I'm no terraform developer but I had a quick look at the current terraform code and it seems that the only possible solution without (big) terraform core changes could be adding another attribute like live_user_data (since ForceNew value cannot depend on the context as far as can tell). The code might still end up being messy due to two attributes modifying the same thing (with regard to diff calculation). Hence I'm not sure if terraform team would accept such a PR.

_This comment was originally opened by @sparkprime as https://github.com/hashicorp/terraform/issues/1887#issuecomment-220068197. It was migrated here as part of the provider split. The original comment is below._


@modax As I said further up the thread, this is exactly what the google_compute_instance does and it works well

_This comment was originally opened by @markmaas as https://github.com/hashicorp/terraform/issues/1887#issuecomment-224507714. It was migrated here as part of the provider split. The original comment is below._


Destroying and recreating instances when the user-data changes makes it so I can either:

  • Not use user-data (And therefore cloud-config)
  • Not use Terraform (Meaning I have to learn cloud-formation: ugh)

Since cloud-config is beeing used more and more to do the initial bootstrapping of an instance, I would think this is no longer an "enhancement" but more along the lines of "blocking"

_This comment was originally opened by @cheungpat as https://github.com/hashicorp/terraform/issues/1887#issuecomment-224561306. It was migrated here as part of the provider split. The original comment is below._


If you don’t want your instance to re-create when user-data changes, you can try including this key in ignore_changes.

_This comment was originally opened by @br0ch0n as https://github.com/hashicorp/terraform/issues/1887#issuecomment-233416285. It was migrated here as part of the provider split. The original comment is below._


I agree with @cheungpat that ignore_changes probably handles this ticket (once #5627 is done)
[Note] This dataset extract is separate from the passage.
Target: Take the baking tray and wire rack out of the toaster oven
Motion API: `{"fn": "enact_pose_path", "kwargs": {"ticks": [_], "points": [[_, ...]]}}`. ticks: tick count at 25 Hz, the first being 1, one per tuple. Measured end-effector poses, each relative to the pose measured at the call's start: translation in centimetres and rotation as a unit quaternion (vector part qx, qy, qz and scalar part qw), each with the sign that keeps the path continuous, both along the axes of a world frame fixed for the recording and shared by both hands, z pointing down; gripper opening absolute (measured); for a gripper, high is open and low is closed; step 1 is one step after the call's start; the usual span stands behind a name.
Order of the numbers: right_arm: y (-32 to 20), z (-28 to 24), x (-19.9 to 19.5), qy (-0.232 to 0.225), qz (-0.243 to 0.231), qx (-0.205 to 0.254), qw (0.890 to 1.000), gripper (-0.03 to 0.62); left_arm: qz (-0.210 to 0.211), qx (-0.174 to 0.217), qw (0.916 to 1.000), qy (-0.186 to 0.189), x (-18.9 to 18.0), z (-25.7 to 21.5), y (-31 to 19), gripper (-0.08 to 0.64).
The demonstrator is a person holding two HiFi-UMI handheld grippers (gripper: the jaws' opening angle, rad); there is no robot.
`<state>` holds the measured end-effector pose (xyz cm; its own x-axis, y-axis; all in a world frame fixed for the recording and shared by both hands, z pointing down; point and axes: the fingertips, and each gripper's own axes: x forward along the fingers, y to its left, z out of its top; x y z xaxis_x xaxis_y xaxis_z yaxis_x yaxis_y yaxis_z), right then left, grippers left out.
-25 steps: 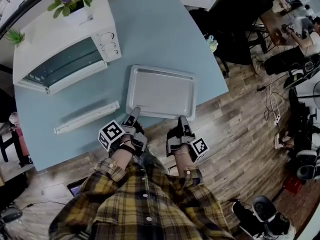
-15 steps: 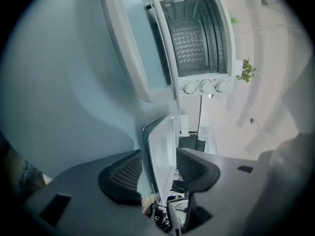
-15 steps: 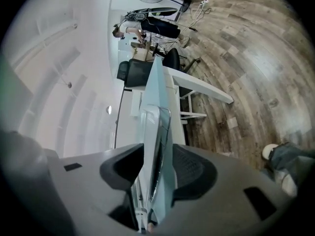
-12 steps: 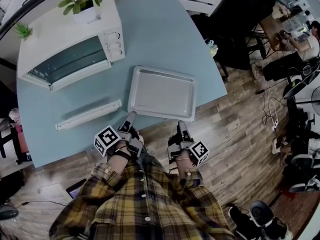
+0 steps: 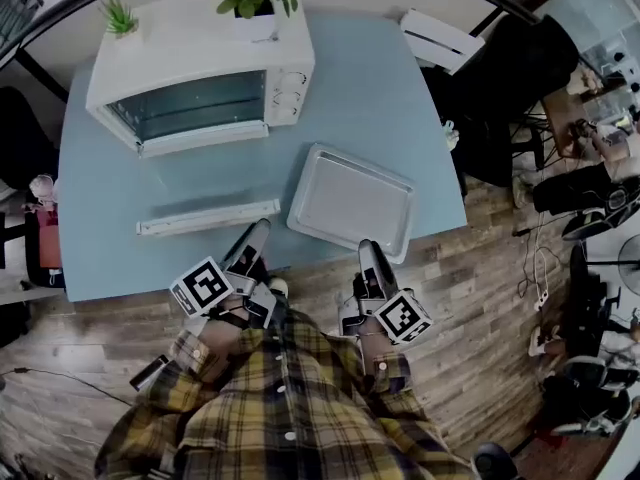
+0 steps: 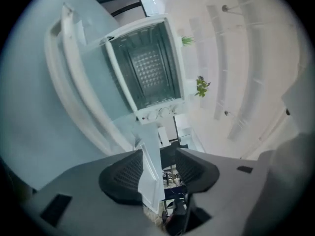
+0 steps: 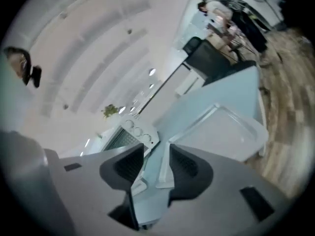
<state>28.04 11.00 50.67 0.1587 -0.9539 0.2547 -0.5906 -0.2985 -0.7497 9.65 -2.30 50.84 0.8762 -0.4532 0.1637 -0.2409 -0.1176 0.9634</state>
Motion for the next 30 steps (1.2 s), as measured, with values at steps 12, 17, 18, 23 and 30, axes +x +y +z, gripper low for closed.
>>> {"fn": "enact_pose_path", "kwargs": {"ticks": [12,17,18,23,30], "points": [[-17.1,-12.8,-11.8,0.351,-0.205,0.081,0.910,0.082,-0.047,0.315,0.9365,-0.147,-11.2,-11.4,-11.5,0.137],[-21.8,-14.3,-15.3,0.440,-0.235,0.086,0.863,0.038,-0.057,0.400,0.8888,-0.216,-15.2,-13.6,-14.7,0.074],[-22.4,-14.3,-15.6,0.453,-0.235,0.082,0.856,0.027,-0.056,0.413,0.8791,-0.231,-15.8,-13.6,-15.1,0.066],[-23.7,-14.5,-15.4,0.464,-0.219,0.067,0.856,0.004,-0.045,0.447,0.8468,-0.284,-17.2,-13.4,-16.1,0.013],[-22.9,-14.8,-14.2,0.453,-0.220,0.059,0.862,0.003,-0.057,0.442,0.8431,-0.300,-16.7,-13.4,-15.4,-0.011]]}}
_This comment was originally opened by @gdubicki as https://github.com/hashicorp/terraform/issues/1887#issuecomment-263675038. It was migrated here as part of the provider split. The original comment is below._


I confirm that what @cheungpat suggests is a good workaround. If you use GCE provider, then to ignore startup script changes use this code:

lifecycle {
  ignore_changes = ["metadata_startup_script"]
}

But it would be even better if you could set it once, globally - not in each resource of google_compute_instance type. Is that possible?
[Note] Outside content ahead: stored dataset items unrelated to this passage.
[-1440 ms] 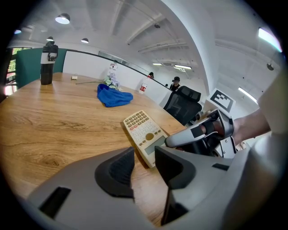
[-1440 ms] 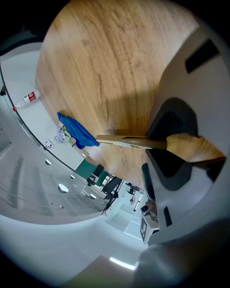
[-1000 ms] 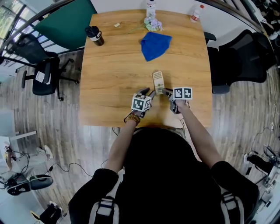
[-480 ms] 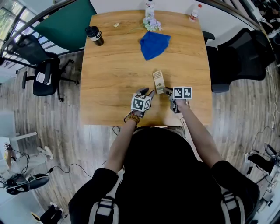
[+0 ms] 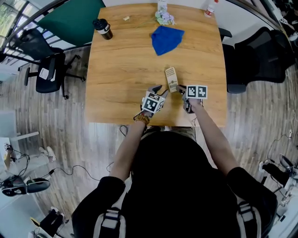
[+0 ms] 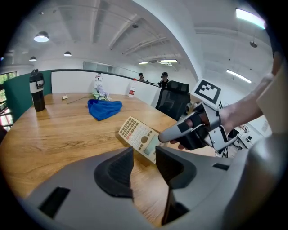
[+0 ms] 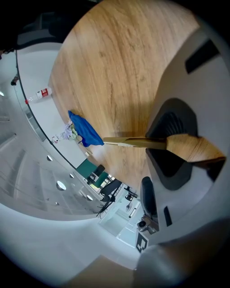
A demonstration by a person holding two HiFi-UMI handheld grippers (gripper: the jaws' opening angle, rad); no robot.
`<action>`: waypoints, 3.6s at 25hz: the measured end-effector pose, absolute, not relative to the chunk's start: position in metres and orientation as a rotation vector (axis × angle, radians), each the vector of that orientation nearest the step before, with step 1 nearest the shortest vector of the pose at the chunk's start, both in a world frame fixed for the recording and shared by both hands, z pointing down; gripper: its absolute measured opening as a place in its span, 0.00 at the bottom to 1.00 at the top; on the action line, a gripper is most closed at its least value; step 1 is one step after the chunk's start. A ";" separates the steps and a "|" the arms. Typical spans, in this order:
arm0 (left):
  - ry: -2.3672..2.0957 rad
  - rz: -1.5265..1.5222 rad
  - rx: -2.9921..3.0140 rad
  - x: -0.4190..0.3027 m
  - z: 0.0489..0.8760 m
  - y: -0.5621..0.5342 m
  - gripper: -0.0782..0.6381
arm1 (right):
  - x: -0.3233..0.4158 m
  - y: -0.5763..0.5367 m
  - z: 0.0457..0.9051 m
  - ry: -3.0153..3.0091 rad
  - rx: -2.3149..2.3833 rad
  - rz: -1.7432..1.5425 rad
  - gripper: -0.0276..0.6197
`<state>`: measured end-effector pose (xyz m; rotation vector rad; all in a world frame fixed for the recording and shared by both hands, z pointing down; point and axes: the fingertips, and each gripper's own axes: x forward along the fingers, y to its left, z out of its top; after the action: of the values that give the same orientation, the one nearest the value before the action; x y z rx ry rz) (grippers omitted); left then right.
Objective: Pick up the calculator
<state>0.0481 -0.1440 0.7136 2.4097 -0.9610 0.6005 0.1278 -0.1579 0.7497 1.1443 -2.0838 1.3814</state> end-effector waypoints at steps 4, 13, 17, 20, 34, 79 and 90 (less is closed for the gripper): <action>-1.066 0.505 2.360 0.052 0.698 -0.154 0.32 | 0.130 -0.160 0.749 -2.094 1.111 1.342 0.17; -1.319 0.417 2.284 0.057 0.662 -0.167 0.32 | 0.127 -0.162 0.728 -2.156 1.058 1.256 0.17; -1.391 0.352 2.268 0.063 0.645 -0.174 0.32 | 0.127 -0.163 0.714 -2.193 1.039 1.172 0.17; -1.407 0.347 2.285 0.067 0.640 -0.173 0.32 | 0.128 -0.165 0.705 -2.221 1.032 1.141 0.17; -1.493 0.301 2.281 0.078 0.630 -0.172 0.32 | 0.138 -0.185 0.652 -2.294 1.144 0.873 0.17; -1.806 -0.148 2.571 0.093 0.435 -0.178 0.22 | 0.160 -0.194 0.419 -2.565 1.606 -0.085 0.16; -1.799 -0.060 2.508 0.067 0.470 -0.179 0.22 | 0.150 -0.187 0.517 -2.367 1.485 0.036 0.05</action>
<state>0.0666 -0.1785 0.4697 2.5083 -1.7988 -0.0604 0.1500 -0.1869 0.5170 1.4846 -2.3674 0.0365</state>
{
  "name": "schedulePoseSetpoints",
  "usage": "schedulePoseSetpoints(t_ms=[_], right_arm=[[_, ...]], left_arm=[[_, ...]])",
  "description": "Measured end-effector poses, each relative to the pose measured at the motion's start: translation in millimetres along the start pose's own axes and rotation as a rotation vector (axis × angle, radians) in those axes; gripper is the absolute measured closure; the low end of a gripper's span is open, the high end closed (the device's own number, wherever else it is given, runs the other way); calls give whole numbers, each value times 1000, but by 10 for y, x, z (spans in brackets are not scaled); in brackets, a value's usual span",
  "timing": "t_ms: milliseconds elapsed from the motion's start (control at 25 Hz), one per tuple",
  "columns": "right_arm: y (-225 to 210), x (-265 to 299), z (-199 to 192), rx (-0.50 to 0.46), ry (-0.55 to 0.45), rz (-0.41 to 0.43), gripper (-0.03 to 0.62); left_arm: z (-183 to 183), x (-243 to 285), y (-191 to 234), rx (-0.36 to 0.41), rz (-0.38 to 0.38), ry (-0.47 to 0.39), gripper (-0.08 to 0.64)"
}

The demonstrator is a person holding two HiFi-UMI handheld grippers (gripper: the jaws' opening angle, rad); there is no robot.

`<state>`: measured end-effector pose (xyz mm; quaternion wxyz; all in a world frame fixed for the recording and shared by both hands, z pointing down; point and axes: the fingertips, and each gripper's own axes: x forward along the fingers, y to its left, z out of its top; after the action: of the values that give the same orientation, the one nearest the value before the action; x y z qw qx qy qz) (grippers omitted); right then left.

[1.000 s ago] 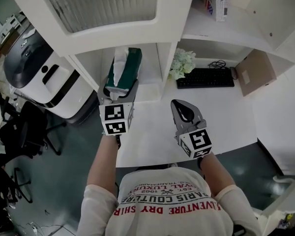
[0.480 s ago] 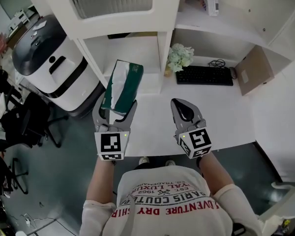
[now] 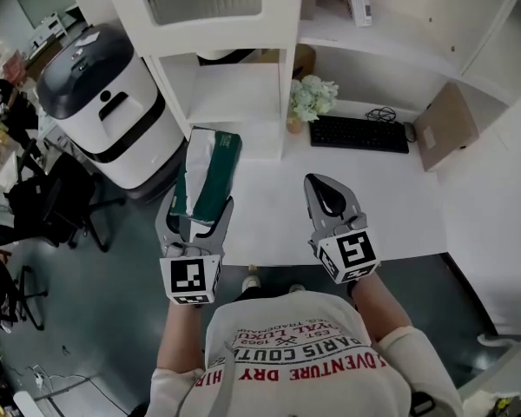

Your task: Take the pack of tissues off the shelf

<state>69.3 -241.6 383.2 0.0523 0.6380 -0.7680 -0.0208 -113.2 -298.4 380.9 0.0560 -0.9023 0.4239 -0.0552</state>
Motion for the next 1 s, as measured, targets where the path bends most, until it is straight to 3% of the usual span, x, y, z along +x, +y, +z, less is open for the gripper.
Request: schedulePoseSetpoints(t_ms=[1000], right_arm=[[-10, -99, 229, -49, -69, 2, 595]], left_arm=[[222, 17, -4, -6, 10, -34, 144]])
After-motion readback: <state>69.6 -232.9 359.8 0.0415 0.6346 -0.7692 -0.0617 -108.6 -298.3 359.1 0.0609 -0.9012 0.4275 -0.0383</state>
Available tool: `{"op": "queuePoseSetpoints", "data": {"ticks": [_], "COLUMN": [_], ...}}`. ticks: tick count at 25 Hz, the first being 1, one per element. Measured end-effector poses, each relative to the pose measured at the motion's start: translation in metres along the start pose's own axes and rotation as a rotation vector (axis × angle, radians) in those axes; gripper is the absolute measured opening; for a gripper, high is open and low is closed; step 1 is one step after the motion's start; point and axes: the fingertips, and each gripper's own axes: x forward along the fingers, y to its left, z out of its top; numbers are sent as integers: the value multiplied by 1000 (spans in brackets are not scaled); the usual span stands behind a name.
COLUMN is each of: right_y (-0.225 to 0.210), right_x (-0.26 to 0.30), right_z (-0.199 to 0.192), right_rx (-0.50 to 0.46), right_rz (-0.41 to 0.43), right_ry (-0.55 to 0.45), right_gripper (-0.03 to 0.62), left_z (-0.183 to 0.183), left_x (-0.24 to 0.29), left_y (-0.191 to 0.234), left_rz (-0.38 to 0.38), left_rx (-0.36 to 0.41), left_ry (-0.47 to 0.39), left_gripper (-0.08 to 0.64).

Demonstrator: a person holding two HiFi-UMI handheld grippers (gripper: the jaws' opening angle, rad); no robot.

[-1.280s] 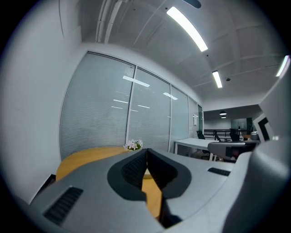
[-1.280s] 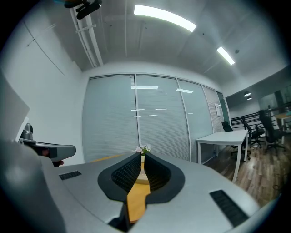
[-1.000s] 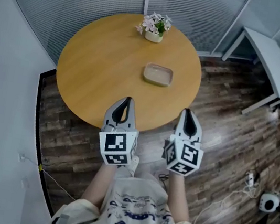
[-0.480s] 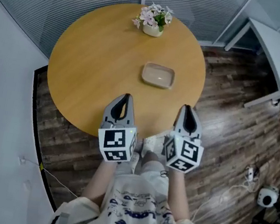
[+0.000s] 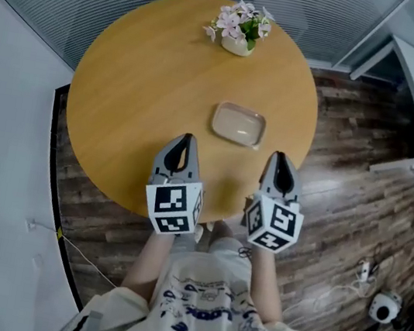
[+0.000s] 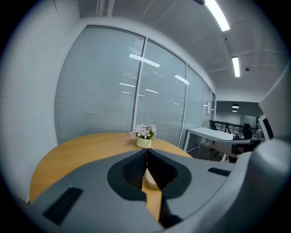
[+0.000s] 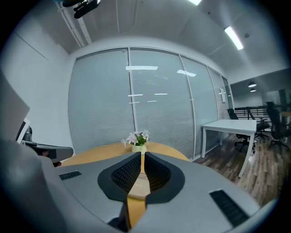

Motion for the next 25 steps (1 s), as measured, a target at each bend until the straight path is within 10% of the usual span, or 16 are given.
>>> {"op": "queuePoseSetpoints", "data": {"ticks": [25], "right_y": [-32], "right_x": [130], "right_z": [-65], "right_rx": [-23], "right_rz": [90], "right_ry": [262], "right_gripper": [23], "left_z": [-65], "left_x": [129], "left_y": [0], "left_rz": [56], "left_rx": [-50], "left_ry": [254], "left_gripper": [5]}}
UPDATE: AFAIK it's not possible and you can't even use a variable to set ignore_changes. :( See #10730.

_This comment was originally opened by @kirkmadera as https://github.com/hashicorp/terraform/issues/1887#issuecomment-264654270. It was migrated here as part of the provider split. The original comment is below._


This also applies to resizing AWS instances. We end up going into the AWS admin, stopping the instance, changing the instance type, then starting it again. Then we update terraform configs to match the new instance type and run terraform apply which syncs the terraform state to the new size.
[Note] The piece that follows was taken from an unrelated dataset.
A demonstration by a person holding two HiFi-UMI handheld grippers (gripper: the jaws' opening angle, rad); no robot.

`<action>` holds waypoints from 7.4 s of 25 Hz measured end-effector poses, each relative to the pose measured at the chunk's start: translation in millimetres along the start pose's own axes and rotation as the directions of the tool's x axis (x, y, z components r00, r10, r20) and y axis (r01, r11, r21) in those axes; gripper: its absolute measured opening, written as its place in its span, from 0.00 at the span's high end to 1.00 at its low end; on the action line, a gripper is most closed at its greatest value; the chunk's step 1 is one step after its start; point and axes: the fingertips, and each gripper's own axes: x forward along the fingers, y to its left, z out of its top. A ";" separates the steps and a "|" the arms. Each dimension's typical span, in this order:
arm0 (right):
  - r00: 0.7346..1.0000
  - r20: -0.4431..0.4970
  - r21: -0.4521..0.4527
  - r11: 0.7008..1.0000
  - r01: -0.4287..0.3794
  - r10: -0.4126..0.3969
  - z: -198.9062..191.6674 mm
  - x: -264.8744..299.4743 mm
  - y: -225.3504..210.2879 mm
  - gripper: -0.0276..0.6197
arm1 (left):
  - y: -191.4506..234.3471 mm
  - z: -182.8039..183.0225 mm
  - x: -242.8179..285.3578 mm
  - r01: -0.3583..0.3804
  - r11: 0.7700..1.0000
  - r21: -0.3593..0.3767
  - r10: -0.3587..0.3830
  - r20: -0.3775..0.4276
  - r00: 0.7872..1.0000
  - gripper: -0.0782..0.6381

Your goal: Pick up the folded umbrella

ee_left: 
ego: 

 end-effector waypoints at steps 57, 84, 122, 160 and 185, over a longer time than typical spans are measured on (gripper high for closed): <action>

Ideally we would just resize from Terraform. Resizing an AWS server also changes it's public and private ips. Running the resize from terraform would allow us to immediately change DNS as well if needed, rather than waiting for us to run terraform after the resize completes.

_This comment was originally opened by @stack72 as https://github.com/hashicorp/terraform/issues/1887#issuecomment-282127593. It was migrated here as part of the provider split. The original comment is below._


Dearest Friends, now that I have tackled the issue of changing instance_type and it will be part of terraform 0.8.8, I am going to start prototyping on this

Paul

_This comment was originally opened by @cnoffsin as https://github.com/hashicorp/terraform/issues/1887#issuecomment-294035120. It was migrated here as part of the provider split. The original comment is below._


The use case for me here is I have to make type changes in AWS to a cloudera cluster.

The engineers shut it down gracefully so I could make the change.

I want to make the type change, but LEAVE them off. So that they can bring them up in the proper order.

Any news on this feature request? I am in the same position and this feature (stop/start when changing user-data in AWS) will alleviate a lot our hot deploy patterns.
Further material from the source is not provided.